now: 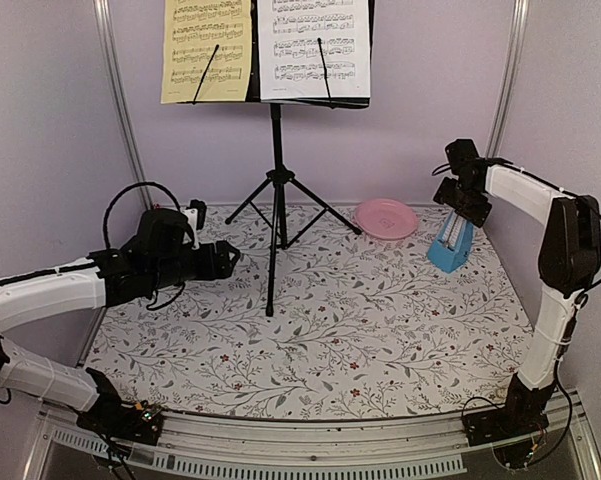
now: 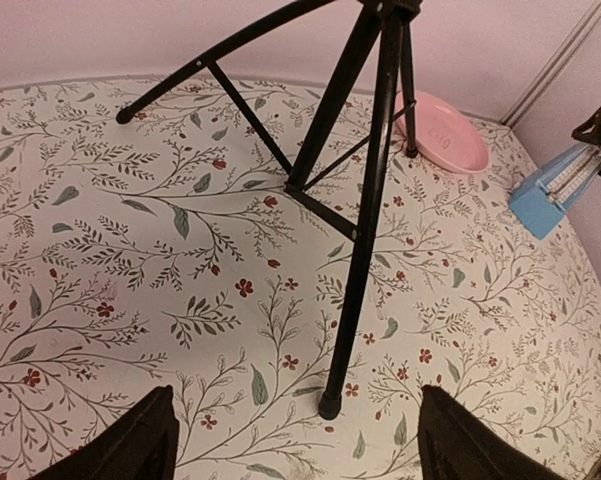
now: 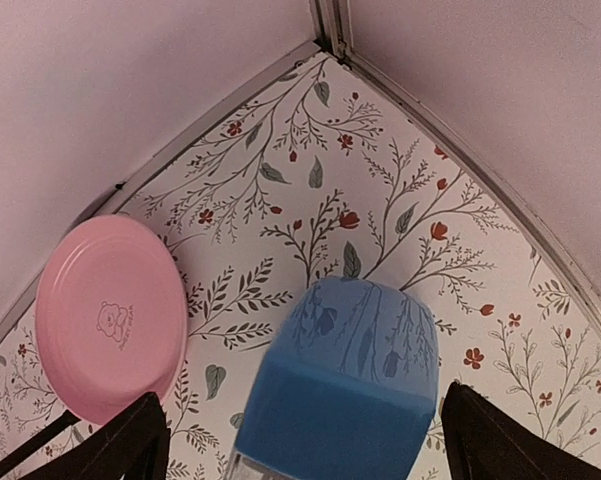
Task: Set up the instrument practice props
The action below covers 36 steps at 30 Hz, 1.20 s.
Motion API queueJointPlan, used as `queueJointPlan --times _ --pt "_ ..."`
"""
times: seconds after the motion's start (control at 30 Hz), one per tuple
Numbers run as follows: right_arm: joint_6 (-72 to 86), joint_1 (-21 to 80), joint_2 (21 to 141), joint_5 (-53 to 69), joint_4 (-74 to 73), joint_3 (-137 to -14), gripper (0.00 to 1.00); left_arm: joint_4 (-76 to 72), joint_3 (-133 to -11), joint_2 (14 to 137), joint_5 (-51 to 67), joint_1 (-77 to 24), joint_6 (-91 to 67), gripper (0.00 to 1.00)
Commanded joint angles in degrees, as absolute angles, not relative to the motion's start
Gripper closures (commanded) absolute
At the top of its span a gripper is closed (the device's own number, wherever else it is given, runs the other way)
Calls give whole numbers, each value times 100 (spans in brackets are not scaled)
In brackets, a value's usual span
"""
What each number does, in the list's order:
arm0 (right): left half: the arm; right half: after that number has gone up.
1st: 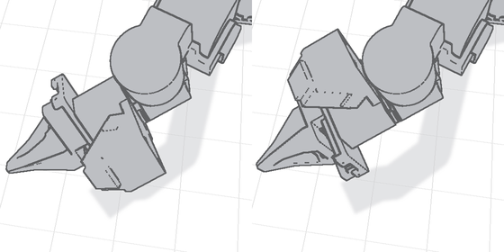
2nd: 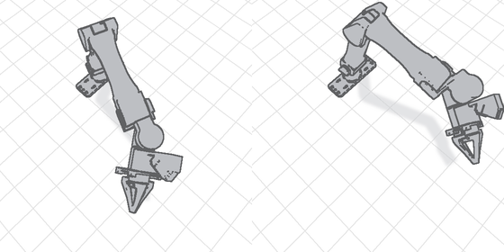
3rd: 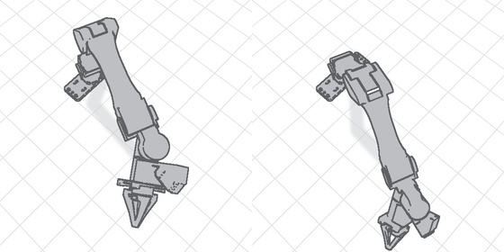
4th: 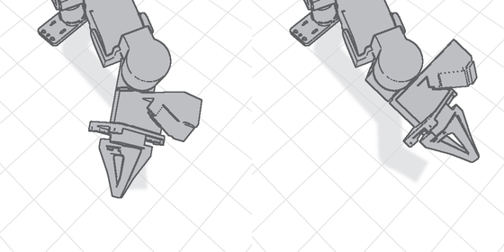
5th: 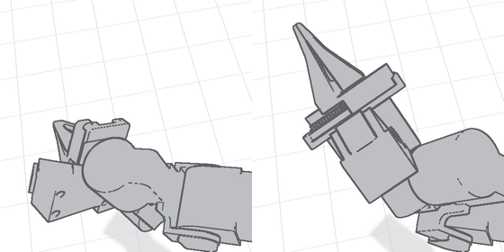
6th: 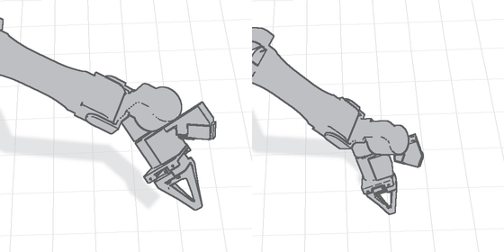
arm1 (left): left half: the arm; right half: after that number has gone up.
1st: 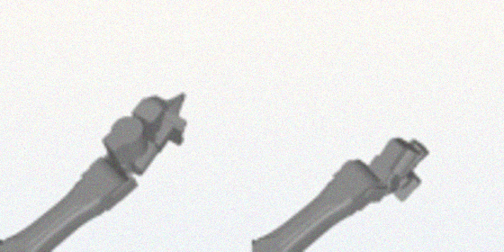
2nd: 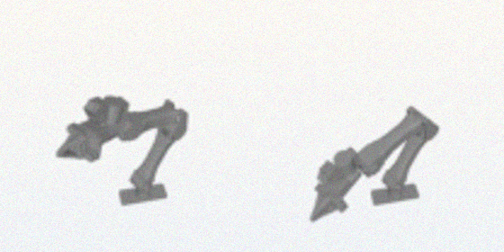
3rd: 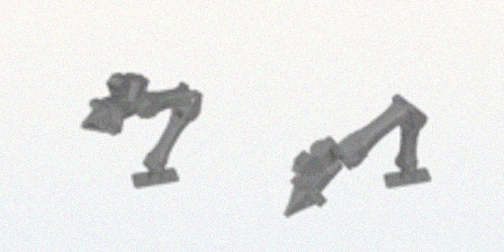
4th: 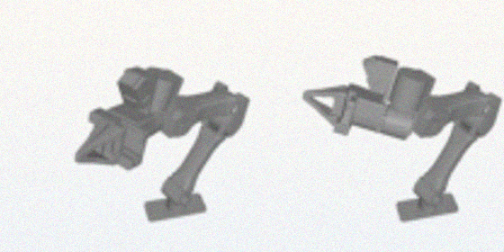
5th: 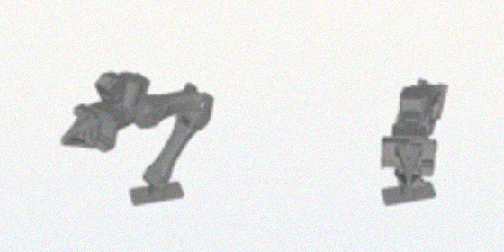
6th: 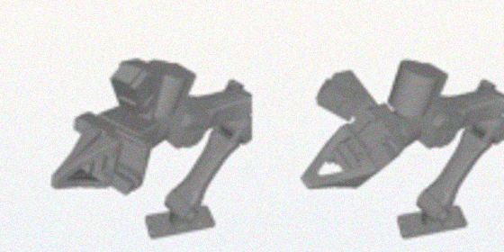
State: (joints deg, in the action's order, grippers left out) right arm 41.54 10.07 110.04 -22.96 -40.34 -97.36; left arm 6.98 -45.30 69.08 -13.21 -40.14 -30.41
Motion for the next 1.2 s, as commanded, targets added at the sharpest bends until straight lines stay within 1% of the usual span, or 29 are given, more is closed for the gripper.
queueJointPlan --times 0.0,0.07,0.27,0.47,0.63,0.73,0.97,1.17 --pt "4622 1055 11153 -2899 -4496 -9777 5 760 -4501 6715 -1456 -4056 -2992 17" --pt "4733 1050 11169 -3018 -4498 -9717 9 757 -4484 6671 -1462 -4056 -2974 17" --pt "4719 1054 11216 -2936 -4421 -9615 26 786 -4513 6563 -1485 -4061 -2878 17" --pt "4427 1054 10810 -2582 -4011 -9281 44 710 -4500 6363 -1380 -4065 -2620 15" --pt "3920 1055 10192 -2212 -3661 -8730 52 633 -4479 6338 -1247 -4082 -2424 15" --pt "3345 1054 9666 -1688 -3268 -8298 55 393 -4390 6358 -1026 -4133 -2317 15" --pt "2113 1125 8648 524 -2309 -7296 65 -266 -4243 6648 -402 -4554 -1726 17" --pt "1566 1751 8308 1810 -1979 -6856 65 -755 -4252 7248 22 -5103 -1000 18"
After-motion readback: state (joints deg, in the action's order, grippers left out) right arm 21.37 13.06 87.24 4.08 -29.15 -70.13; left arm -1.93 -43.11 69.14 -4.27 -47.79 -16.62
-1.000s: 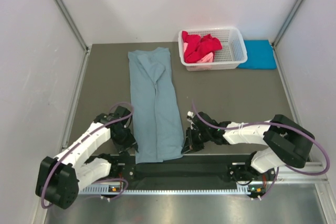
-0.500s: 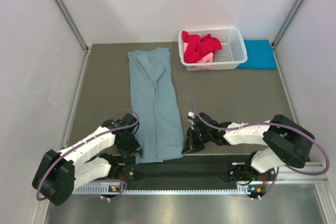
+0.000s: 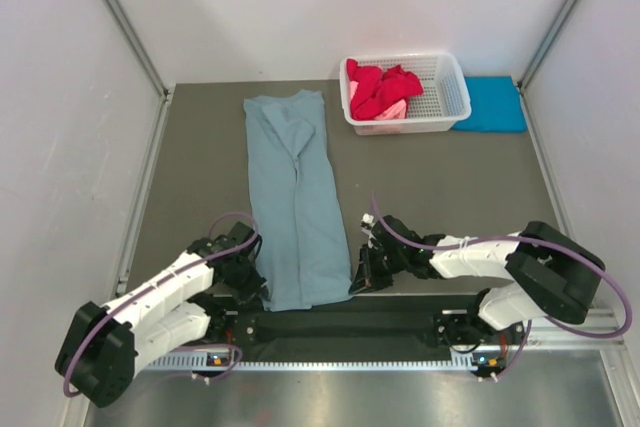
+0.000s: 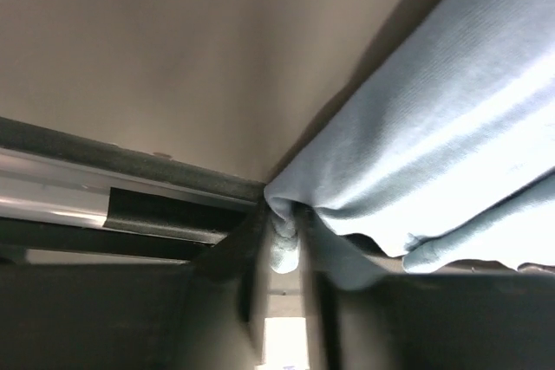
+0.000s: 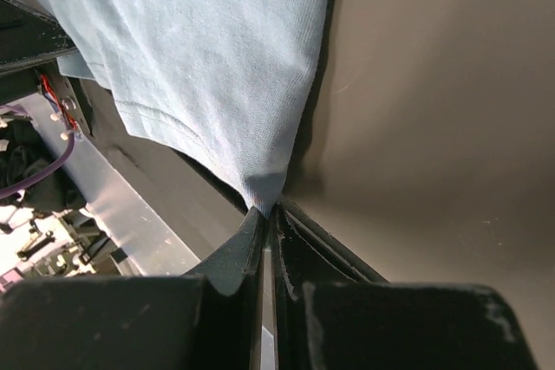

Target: Fold and stack the t-shirts

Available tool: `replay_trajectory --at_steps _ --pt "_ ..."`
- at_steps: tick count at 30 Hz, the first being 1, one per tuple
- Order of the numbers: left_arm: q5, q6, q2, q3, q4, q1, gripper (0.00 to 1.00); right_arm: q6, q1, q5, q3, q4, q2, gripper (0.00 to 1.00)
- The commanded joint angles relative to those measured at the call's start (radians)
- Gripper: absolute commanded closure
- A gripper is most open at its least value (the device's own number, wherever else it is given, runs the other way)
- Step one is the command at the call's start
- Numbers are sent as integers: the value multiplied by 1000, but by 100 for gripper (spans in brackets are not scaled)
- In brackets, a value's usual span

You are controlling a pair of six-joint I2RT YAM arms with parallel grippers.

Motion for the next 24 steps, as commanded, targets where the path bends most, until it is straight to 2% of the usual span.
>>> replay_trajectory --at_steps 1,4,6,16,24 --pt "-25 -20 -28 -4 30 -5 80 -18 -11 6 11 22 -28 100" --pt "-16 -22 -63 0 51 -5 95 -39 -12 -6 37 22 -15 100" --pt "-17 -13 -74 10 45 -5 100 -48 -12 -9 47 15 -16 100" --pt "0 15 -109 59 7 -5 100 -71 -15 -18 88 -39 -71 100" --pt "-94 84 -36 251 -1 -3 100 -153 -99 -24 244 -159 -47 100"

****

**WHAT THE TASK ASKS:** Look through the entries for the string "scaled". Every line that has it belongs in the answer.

**WRITTEN SOLUTION:**
Calls give whole numbers, each value times 100 (spans in brackets are not scaled)
- Numbers are sent as integers: the value multiplied by 1000, but by 100 for gripper (spans in brackets are not scaled)

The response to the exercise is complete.